▶ _EXERCISE INSTRUCTIONS_
Copy nothing but the lines below running from the line containing "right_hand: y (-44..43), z" through the line containing "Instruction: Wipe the", both end lines included.

▶ _EXERCISE INPUT_
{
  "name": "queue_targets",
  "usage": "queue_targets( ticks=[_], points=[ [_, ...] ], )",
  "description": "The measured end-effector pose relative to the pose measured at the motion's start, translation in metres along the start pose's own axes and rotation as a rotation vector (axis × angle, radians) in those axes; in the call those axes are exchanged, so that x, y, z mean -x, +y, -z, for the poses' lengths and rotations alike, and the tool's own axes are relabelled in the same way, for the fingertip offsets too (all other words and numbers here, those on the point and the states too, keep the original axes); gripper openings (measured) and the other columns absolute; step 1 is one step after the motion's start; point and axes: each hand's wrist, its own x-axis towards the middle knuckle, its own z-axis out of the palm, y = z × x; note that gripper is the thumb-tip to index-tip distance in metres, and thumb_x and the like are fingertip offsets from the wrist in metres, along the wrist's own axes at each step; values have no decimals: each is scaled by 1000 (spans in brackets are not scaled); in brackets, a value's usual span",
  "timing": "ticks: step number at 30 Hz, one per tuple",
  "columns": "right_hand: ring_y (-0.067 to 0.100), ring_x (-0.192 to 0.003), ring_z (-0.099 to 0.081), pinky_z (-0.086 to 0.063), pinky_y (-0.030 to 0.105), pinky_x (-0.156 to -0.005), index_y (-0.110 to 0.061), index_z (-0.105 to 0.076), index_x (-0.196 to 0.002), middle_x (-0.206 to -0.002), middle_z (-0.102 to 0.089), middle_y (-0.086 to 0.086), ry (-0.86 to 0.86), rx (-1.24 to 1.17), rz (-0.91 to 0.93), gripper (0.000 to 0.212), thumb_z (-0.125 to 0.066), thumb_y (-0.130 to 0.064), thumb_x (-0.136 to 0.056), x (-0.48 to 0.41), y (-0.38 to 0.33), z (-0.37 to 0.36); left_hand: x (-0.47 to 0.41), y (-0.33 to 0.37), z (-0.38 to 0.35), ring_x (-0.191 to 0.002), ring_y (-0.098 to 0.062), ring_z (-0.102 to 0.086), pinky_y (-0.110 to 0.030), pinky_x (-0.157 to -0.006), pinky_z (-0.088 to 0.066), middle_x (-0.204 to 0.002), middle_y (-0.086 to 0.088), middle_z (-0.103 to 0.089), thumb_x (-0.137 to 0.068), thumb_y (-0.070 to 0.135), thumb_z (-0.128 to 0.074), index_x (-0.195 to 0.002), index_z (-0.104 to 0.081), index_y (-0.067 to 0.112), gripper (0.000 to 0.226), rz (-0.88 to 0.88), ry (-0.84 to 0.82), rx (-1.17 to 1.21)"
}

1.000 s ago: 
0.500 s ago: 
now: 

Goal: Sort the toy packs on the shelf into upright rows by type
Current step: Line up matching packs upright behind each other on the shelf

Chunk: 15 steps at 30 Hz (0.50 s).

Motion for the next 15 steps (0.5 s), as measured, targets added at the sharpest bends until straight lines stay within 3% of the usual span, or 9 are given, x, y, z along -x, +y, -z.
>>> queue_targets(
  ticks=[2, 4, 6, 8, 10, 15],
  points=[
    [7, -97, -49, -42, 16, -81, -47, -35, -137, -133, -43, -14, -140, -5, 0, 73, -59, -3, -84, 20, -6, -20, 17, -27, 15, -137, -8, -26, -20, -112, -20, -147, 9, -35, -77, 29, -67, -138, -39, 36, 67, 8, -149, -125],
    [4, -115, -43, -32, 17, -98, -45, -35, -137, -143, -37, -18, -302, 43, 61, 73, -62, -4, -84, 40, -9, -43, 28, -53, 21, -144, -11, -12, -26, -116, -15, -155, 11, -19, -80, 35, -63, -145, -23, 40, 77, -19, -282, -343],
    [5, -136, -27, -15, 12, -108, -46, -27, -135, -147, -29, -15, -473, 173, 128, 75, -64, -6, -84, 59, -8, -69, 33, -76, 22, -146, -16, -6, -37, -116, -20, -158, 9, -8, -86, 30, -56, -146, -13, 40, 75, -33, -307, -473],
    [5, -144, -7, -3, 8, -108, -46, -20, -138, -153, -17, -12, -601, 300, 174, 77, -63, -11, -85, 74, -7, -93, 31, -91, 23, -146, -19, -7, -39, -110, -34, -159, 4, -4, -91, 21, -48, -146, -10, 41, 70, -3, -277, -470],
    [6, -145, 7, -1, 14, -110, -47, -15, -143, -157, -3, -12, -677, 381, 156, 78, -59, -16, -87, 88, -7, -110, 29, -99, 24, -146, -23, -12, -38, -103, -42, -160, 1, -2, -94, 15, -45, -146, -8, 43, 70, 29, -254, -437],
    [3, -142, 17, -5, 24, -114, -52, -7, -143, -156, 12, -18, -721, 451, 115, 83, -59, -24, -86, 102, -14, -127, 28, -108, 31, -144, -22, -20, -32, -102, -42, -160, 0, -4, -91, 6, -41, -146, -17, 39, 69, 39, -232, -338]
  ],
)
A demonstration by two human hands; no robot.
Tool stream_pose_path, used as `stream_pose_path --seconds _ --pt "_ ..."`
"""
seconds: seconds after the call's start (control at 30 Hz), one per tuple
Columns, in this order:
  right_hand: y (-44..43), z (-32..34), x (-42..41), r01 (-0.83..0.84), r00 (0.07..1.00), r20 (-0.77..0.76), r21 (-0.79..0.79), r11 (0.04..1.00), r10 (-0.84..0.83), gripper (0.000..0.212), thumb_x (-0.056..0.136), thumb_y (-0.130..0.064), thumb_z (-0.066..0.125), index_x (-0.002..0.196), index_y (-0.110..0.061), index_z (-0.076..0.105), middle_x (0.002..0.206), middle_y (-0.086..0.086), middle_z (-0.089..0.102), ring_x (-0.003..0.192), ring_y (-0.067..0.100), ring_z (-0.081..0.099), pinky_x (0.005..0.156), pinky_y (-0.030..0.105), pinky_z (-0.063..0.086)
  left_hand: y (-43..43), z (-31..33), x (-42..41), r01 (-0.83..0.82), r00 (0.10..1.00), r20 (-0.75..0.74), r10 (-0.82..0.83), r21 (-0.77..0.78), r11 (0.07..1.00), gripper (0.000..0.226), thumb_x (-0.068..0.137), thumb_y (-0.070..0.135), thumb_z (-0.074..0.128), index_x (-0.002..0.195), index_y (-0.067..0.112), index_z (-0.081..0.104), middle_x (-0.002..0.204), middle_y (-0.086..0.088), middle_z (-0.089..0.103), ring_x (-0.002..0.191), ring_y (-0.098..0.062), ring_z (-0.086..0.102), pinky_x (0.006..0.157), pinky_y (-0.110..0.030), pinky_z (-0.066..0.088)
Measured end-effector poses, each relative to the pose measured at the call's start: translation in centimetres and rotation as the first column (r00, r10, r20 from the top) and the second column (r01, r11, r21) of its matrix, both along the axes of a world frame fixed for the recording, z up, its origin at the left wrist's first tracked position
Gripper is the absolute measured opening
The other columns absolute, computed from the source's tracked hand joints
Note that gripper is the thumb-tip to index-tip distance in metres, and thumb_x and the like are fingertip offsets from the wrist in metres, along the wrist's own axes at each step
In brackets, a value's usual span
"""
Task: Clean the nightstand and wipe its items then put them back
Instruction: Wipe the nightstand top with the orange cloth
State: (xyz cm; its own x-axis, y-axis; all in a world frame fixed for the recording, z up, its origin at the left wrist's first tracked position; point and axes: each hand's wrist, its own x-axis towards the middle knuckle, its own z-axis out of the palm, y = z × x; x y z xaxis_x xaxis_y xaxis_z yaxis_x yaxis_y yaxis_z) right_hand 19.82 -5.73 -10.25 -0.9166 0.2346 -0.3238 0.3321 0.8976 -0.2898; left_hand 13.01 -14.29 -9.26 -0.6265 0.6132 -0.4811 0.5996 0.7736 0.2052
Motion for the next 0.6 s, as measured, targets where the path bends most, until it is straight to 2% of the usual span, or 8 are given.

▶ _REPLY_
  right_hand: y (-44..43), z (-32..34), x (-42..41), r01 (-0.83..0.84), r00 (0.07..1.00), r20 (-0.77..0.76), r21 (-0.79..0.79), r11 (0.04..1.00), r10 (-0.84..0.83), gripper (0.000..0.212), thumb_x (-0.056..0.136), thumb_y (-0.130..0.064), thumb_z (-0.066..0.125), index_x (-0.002..0.196), index_y (-0.110..0.061), index_z (-0.076..0.105), middle_x (0.002..0.206), middle_y (-0.086..0.086), middle_z (-0.089..0.102), ring_x (-0.003..0.192), ring_y (-0.067..0.100), ring_z (-0.081..0.099), pinky_x (0.005..0.156), pinky_y (-0.030..0.105), pinky_z (-0.063..0.086)
  left_hand: y (-43..43), z (-31..33), x (-42..41), r01 (-0.83..0.82), r00 (0.10..1.00), r20 (-0.75..0.74), r10 (-0.82..0.83), r21 (-0.77..0.78), r11 (0.07..1.00), gripper (0.000..0.226), thumb_x (-0.068..0.137), thumb_y (-0.070..0.135), thumb_z (-0.074..0.128), index_x (-0.002..0.195), index_y (-0.067..0.112), index_z (-0.081..0.104), middle_x (-0.002..0.204), middle_y (-0.086..0.088), middle_z (-0.089..0.103), ring_x (-0.002..0.191), ring_y (-0.098..0.062), ring_z (-0.086..0.102), pinky_x (0.006..0.157), pinky_y (-0.110..0.030), pinky_z (-0.066..0.088)
Measured end-effector poses, each relative to the pose measured at the call's start: translation in centimetres and rotation as the first column (r00, r10, r20 from the top) and the second column (r01, r11, r21) of its matrix, both along the axes of a world frame fixed for the recording, z up, its origin at the left wrist's first tracked position
Gripper is the absolute measured opening
The other columns absolute, computed from the source's tracked hand joints
Note that gripper is the thumb-tip to index-tip distance in metres, and thumb_x and the like are fingertip offsets from the wrist in metres, along the wrist's own axes at each step
In brackets, a value's usual span
"""
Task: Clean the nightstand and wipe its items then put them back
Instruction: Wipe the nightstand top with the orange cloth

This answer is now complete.